Paul Bowles was a man of endless creativity and magnificent talent. His work is still marveled at, his skill admired and his story of travel, adventure, love and loss, retold to many. Morocco became home to Paul Bowles, and Tangier was interwoven into the fibers of his body. Though not born in Morocco, it was a place that was adored by Bowles and where he chose to spend the majority of his life.

The famous Paul Bowles was born in Queens, New York, on 30 December 1910. His first exposure to literature was experienced during his early childhood, as young Paul’s mother would to him from works of Edgar Allan Poe and Nathaniel Hawthorne. Her reading inspired him to write, scribble notes and draw, leading to the comic strip named “Bluey”. By the age of eight, Bowles expanded his interests by learning to play the family piano, singing and studying the theory of music, enabling him to write music as well. ‘Firebird’, by Stravinsky, was being performed at Carnegie Hall during his senior school years, and Bowles was able to attend the performance that inspired new aspirations in him. Bowles did attend university but never graduated with a degree.

Paul Bowles made another significant change in is life in 1938 when he married Jane Auer. She was a successful playwright and author, and shared the same artistic interest as Bowles. It was after moving to Tangier that he began to flourish and enjoy creative freedom and find inspiration. Some of his most remembered musical works include “Yankee Clipper” (1937), “Cabin” (1946), “Concerto for Two Pianos” (1946), “Sonata for Two Pianos” (1947), “Blue Mountain Ballads” (1979), “Black Star at the Point of Darkness” (1992), and the “Baptism of Solidute” (1995). Bowles found the time to write five novels, between writing music, poetry, short stories and translating novels written by Moroccan authors. His famed novels were “The Sheltering Sky” (1949), “Let it Come Down” (1952), “The Spider’s House” (1955), “Up Above the World” (1966) and “Too Far From Home” (1991). In 1990, Bernardo Bertolucci, produced a film adaptation of “The Sheltering Sky” and in 1995, Paul Bowels made a brief appearance in New York to attend a festival celebrating and honoring the music he had written.

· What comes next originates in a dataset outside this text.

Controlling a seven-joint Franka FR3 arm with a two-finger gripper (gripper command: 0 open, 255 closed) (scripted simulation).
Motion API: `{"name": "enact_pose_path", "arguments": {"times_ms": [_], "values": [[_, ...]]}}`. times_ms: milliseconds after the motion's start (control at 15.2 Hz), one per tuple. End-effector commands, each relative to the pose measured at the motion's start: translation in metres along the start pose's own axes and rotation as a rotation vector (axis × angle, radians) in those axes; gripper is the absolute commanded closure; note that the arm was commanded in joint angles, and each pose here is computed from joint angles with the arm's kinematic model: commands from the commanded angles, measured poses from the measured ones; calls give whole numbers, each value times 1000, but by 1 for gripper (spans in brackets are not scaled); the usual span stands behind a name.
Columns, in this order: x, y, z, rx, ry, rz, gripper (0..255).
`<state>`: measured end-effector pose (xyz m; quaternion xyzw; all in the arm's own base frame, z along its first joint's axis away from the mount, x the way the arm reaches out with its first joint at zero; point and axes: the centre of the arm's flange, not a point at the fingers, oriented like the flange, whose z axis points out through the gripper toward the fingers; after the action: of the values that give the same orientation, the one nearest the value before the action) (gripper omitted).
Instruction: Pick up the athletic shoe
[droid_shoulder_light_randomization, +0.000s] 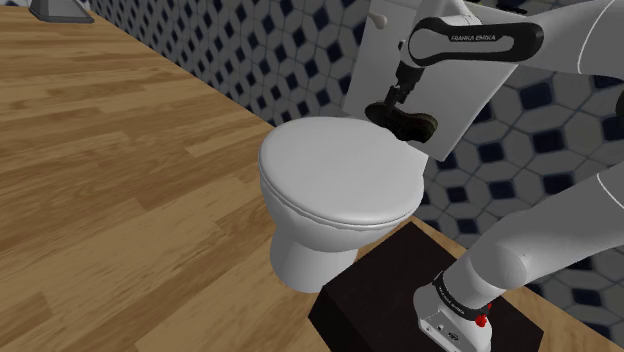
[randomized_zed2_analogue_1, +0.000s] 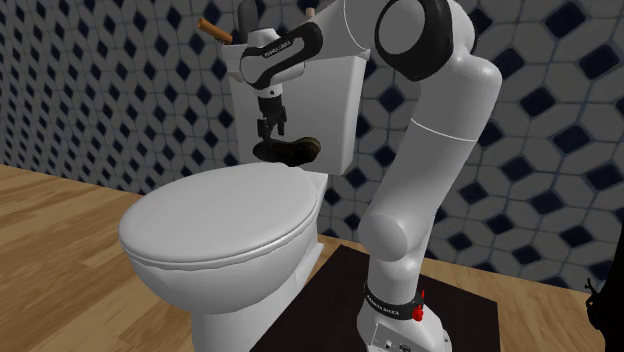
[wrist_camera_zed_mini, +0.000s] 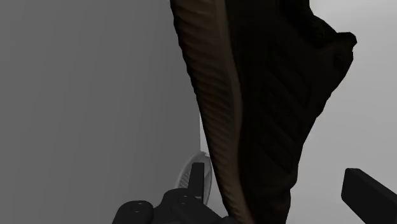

By 1999, Paul Bowles had lived in Tangier for fifty-two years. On 18 November 1999, aged eighty-eight, Bowles passed away in a Tangier hospital. New York paid tribute to this marvelous talent on 29 and 30 October 2000 by reading passages from his book at the 92nd Street YMHA. He was laid to rest next to his grandparents and parents in the Lakemont Cemetery, New York. Even though Paul Bowles was born in the United States, and returned there after he had died, his inspiration for his best work came from Morocco. His legacy will forever be engraved in the history of Tangier.